Please again consult Fig. 4, insulating barrier 240 is formed at the surface of the first conductive layer 230, and is embedded in grid groove 221.Insulating barrier 240, for the first conductive layer 230 and the second conductive layer 250 are separated, makes not conducting mutually between the first conductive layer 230 and the second conductive layer 250.The material of insulating barrier 240 is some insulating material such as dielectric ink or insulating cement.It is before liquid because of electric conducting material, filling, when the electric conducting material by liquid is filled in grid groove 221, grid groove 221 is rough surface for bottom, and grid groove 221 is " V " font for bottom, " W " font, arc or corrugated micro-groove, be conducive to decompose the tension force of liquid electric conducting material when contacting with grid groove 221 bottoms, to avoid overtension, make liquid electric conducting material shrink to be the structure of some spherical or almost sphericals, minimizing electric conducting material after sintering be some apart from one another by the probability of spherical or almost spherical, the connectedness of electric conducting material inside after the raising sintering, guarantee the electric conductivity of nesa coating.

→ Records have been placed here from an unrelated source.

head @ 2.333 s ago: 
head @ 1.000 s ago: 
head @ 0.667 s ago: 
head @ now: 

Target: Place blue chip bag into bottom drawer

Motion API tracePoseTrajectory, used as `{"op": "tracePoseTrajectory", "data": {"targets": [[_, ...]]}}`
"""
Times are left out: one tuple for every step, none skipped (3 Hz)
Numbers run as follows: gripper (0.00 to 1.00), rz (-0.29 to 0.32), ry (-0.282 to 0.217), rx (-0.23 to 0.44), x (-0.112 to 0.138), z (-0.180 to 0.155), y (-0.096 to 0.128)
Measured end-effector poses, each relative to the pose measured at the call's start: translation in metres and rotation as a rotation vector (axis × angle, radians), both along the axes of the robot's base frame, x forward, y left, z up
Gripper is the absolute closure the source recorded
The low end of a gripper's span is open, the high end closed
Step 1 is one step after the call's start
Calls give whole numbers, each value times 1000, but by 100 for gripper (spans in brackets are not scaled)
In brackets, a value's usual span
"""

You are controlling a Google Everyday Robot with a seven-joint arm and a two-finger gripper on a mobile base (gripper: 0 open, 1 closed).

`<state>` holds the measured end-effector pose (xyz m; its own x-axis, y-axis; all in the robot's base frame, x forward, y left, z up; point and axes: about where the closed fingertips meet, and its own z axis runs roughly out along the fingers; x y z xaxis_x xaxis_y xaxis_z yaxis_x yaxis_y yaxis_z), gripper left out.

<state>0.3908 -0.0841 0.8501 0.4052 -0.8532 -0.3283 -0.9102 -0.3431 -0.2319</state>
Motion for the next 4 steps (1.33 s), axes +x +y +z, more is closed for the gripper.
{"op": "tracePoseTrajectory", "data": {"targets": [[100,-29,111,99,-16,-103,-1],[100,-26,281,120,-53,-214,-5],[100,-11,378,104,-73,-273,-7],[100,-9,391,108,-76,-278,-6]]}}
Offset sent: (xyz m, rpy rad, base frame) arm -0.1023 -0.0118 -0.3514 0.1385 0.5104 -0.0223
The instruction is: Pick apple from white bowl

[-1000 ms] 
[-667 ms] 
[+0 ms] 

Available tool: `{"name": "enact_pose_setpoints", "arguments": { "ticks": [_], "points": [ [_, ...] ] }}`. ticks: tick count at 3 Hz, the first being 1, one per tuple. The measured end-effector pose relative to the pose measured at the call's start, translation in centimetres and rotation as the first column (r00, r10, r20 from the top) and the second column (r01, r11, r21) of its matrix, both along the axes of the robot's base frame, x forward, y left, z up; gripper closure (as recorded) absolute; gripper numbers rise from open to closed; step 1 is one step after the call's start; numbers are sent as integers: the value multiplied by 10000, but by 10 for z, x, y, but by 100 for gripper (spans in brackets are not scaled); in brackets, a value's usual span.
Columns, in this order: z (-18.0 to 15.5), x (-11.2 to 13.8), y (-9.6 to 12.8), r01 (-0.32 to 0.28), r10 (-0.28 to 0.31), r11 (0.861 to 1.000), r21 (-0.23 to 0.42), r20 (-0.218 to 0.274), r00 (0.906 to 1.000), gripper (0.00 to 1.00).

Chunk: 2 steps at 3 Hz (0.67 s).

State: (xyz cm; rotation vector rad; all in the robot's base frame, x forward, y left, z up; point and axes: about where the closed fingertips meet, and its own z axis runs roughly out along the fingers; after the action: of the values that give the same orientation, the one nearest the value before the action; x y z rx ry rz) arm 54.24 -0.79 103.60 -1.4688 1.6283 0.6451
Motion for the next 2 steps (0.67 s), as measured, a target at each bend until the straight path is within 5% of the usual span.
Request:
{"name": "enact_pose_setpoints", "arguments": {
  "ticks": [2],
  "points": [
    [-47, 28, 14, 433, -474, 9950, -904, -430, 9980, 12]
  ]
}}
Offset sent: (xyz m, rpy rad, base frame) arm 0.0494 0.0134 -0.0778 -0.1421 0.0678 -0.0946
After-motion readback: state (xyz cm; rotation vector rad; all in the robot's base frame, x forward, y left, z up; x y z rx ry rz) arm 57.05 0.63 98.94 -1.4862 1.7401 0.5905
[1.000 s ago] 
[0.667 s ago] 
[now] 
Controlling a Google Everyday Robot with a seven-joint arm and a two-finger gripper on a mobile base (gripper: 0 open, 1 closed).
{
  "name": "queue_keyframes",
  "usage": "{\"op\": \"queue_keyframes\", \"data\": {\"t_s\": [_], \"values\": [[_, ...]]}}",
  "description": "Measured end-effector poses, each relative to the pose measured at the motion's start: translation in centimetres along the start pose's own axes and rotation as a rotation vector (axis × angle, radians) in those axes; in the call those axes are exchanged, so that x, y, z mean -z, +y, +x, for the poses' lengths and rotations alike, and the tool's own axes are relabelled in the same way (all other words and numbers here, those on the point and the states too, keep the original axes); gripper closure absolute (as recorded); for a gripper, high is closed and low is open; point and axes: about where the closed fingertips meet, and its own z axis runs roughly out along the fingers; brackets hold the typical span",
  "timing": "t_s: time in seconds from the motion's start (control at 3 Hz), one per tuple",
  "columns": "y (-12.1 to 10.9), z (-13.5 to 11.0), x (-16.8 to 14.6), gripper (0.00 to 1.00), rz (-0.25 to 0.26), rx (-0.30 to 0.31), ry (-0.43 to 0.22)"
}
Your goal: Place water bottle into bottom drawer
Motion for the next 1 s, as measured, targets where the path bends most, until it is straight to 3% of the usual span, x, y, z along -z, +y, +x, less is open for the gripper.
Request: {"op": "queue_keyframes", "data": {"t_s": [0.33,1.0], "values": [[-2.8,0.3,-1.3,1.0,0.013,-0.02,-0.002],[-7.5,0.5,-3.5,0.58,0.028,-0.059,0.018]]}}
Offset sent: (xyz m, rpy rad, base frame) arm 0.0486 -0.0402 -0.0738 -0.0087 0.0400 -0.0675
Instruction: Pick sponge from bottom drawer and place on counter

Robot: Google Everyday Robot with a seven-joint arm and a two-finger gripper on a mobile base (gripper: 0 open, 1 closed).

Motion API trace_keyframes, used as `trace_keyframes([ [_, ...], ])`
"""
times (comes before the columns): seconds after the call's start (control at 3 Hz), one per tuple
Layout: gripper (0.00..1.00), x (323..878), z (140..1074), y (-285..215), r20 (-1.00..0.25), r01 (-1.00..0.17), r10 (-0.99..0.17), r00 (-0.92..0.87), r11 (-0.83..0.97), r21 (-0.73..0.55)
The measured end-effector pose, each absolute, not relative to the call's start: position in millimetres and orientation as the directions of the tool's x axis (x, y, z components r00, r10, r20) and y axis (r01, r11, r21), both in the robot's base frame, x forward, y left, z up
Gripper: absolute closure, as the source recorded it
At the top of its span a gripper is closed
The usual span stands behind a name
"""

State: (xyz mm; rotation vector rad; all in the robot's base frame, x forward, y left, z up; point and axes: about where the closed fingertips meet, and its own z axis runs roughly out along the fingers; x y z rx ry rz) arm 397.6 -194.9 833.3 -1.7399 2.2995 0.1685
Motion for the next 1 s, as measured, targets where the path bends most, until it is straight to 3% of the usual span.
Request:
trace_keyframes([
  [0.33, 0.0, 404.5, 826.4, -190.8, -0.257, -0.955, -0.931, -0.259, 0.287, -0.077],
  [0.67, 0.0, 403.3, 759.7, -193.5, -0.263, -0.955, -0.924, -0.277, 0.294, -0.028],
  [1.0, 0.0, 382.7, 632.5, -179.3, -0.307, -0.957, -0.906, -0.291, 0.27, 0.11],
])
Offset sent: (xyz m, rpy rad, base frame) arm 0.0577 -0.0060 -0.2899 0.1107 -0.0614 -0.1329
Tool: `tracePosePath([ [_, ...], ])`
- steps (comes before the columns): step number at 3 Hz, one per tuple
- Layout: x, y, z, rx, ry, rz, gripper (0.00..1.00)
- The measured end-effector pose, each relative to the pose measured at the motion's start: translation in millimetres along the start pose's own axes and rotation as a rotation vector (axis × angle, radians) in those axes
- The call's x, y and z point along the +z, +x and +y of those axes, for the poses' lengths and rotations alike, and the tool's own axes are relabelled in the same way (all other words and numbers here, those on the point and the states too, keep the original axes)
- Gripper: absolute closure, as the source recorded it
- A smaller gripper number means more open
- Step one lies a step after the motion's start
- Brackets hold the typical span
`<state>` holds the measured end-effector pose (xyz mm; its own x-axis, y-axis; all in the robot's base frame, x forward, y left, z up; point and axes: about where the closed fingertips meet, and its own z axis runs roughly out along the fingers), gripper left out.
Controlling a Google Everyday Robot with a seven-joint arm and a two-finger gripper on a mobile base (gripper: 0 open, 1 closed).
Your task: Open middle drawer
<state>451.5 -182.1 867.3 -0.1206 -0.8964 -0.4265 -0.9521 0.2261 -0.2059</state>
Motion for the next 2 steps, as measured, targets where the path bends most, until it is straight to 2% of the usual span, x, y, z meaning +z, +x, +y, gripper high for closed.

The second conductive layer 250 is formed at the induction zone 212a of hypothallus 220.The second conductive layer 250 is convexly set in the side surface of hypothallus 220 away from transparent substrates 210, and separates by insulating barrier 240 and the first conductive layer 230.The second conductive layer 250 comprises cross one another the second conductive thread.The second conductive layer 250 completes by modes such as exposure imaging, silk screen printings.The second conductive layer 250 materials are silver, copper, conducting polymer or ITO.

Further, the first conductive layer 230 and the second conductive layer 250 are comb teeth-shaped or latticed.Refer to Fig. 6 (a) to Fig. 6 (d), the grid of the first conductive layer 230 and the second conductive layer 250 is regular grid or random grid.Grid as shown in Figure 6 (a) is random grid, and Fig. 6 (b) is respectively regular hexagonal cell, network and square net to the grid shown in Fig. 6 (d).

In the execution mode shown in Fig. 4, the first conductive layer 230 and the second conductive layer 250 form by the conduction band of a plurality of array arrangements.The conduction band of the first conductive layer 230 extends along the direction of the first dimension, and the conduction band of the second conductive layer 250 extends along the direction of the second dimension, the first dimension direction and the second dimension direction oblique.Certainly, in other execution mode, the first dimension direction is mutually vertical with the second dimension direction.Please consult Fig. 7, in illustrated execution mode, the conduction band of the first conductive layer 230 extends along the direction of the first dimension simultaneously, and the conduction band of the second conductive layer 250 extends along the direction of the second dimension, and the first dimension direction is mutually vertical with the second dimension direction.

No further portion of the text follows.